OFFERTE DA ARABIA E TURCHIA
Il mercato attorno al portoghese non è mai morto nel corso degli ultimi anni e, anzi, il Milan si è trovato più volte nella situazione di dover negare aperture alla sua cessione nonostante idee (più che reali proposte) di offerte a cifre top.
Oggi i club europei di fascia alta non si sono ancora presentati a bussare alla porta del suo entourage con il Barcellona pista preferita del suo entourage che non ha al momento budget per poter piazzare l'affondo e Liverpool e Manchester United concentrati per ora su altre zone del campo.

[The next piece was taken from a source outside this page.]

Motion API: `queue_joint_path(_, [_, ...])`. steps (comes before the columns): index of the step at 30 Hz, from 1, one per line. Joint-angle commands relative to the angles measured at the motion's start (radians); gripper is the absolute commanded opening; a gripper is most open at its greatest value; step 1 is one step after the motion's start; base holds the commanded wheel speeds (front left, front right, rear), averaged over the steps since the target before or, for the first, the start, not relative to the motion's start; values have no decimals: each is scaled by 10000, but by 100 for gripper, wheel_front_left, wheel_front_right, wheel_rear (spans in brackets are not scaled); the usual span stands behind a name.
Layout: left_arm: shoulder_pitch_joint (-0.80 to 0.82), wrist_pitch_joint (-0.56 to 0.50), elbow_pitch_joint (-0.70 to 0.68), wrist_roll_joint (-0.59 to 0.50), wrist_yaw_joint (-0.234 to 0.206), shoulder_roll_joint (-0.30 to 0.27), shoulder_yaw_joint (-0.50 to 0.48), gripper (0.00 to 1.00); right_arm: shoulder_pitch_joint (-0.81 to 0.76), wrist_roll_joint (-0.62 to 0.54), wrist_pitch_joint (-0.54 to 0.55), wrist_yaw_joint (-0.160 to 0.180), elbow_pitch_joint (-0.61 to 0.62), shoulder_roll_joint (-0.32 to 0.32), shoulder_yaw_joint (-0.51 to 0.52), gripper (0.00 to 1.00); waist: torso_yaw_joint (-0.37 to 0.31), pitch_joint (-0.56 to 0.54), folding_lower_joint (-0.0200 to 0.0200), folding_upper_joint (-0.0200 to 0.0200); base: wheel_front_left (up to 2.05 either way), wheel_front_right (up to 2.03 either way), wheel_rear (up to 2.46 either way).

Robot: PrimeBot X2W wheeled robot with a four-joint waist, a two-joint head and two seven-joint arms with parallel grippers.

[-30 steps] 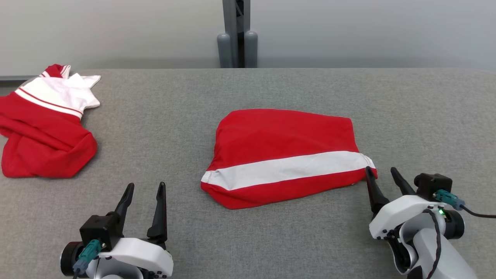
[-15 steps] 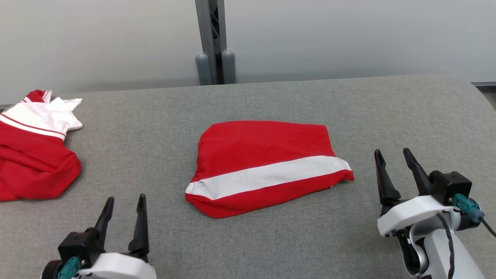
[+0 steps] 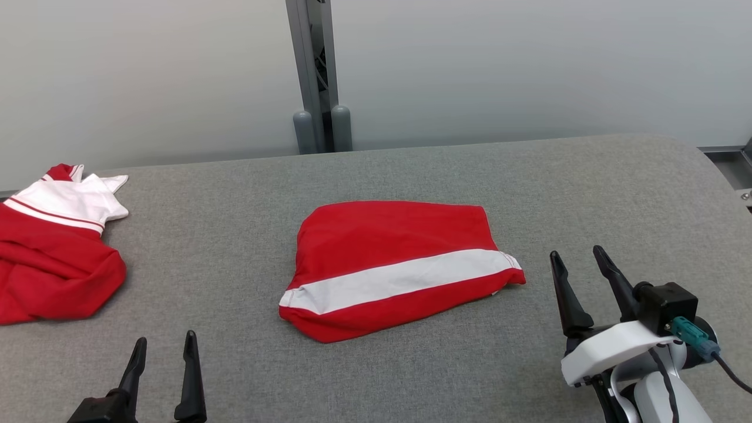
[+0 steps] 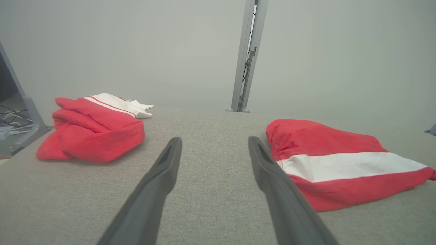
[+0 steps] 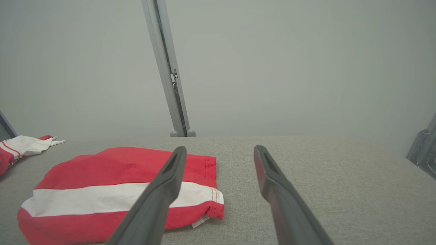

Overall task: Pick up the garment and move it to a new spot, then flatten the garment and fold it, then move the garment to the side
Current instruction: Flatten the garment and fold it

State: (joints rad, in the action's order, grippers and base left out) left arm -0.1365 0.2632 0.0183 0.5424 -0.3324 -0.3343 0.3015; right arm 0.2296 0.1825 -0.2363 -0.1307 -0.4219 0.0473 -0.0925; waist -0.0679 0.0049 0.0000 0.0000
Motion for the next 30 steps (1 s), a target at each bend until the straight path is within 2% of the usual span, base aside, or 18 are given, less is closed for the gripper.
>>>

Le uniche proposte concrete, riporta il Corriere dello Sport, arrivano dalla Turchia (il Fenerbahce dove potrebbe finire anche Maldini è un'ipotesi) e dall'Arabia dove da tempo si parla in chiave Al-Hilal di Simone Inzaghi per provare la rincorsa al titolo sfuggita da imbattuto quest'anno (e in cui gioca l'ex-amico Theo Hernandez)
NIENTE CLAUSOLA
L'addio di Leao oggi sembra più che mai scontato a prescindere da chi siederà in panchina (va ricordato che anche il rapporto con l'ambiente e con la tifoseria è ormai logoro), ma lo sarà anche a livello economico.

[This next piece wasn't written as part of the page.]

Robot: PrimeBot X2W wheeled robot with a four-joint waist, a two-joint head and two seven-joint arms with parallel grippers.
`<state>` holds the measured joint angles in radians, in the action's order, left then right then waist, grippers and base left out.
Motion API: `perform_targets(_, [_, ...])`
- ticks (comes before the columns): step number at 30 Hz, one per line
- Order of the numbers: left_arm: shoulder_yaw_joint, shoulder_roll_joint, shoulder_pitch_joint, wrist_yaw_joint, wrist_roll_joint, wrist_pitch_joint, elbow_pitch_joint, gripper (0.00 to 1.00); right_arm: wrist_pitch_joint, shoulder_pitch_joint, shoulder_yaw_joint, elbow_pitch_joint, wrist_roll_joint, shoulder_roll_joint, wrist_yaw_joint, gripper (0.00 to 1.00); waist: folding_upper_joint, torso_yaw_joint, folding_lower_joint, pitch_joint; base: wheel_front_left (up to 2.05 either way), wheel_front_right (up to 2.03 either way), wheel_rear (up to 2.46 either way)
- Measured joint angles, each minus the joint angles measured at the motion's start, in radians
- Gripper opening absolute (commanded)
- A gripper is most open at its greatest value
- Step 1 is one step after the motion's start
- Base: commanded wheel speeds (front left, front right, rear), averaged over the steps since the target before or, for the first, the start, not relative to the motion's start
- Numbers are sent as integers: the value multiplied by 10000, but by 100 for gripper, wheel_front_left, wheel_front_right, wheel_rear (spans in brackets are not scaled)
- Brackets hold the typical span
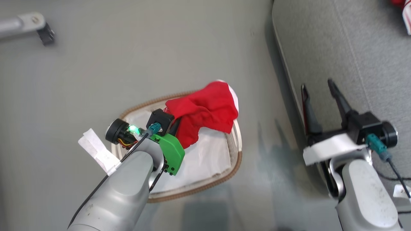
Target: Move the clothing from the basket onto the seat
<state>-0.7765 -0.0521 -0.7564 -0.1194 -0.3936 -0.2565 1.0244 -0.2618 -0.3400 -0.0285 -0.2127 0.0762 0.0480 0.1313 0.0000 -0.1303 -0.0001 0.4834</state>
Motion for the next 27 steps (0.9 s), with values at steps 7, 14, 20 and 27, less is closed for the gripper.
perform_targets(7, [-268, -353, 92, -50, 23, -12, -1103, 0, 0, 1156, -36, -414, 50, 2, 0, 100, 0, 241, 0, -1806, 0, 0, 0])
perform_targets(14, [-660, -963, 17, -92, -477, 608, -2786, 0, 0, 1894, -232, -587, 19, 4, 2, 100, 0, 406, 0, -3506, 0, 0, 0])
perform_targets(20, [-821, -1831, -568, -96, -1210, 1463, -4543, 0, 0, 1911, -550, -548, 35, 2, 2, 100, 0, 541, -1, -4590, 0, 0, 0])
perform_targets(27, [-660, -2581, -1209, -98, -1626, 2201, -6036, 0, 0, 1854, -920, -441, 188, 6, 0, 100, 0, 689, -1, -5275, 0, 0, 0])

Nessuno pagherà la clausola da 175 milioni di euro presente nel suo contratto in scadenza al 30 giugno 2028 e il Milan è entrato nell'ottica di idee di ascoltare offerte anche inferiori ai tanto chiacchierati 70 milioni di euro.
ADDIO "SCONTATO"
Del resto dopo 7 anni il costo a bilancio dell'ex-Lille da 49,5 milioni di euro si è comunque ridotto e impatterà al 30 giugno 2026 per circa 13 milioni di euro (va ricordato che il costo storico è cresciuto due anni fa quando il Milan pagò al suo posto la multa da 21 milioni di euro commissionata per l'addio forzato a parametro zero dallo Sporting Lisbona verso il Lille ndr.) e da quella cifra si potrà fare plusvalenza.
Con un'operazione "alla Reijnders" da 50/55 milioni di euro più una 10ina di milioni di euro di bonus legati ai risultati il club rossonero metterebbe a bilancio esattamente la cifra che servirebbe a compensare i -40 milioni previsti dal mancato accesso alla prossima Champions League.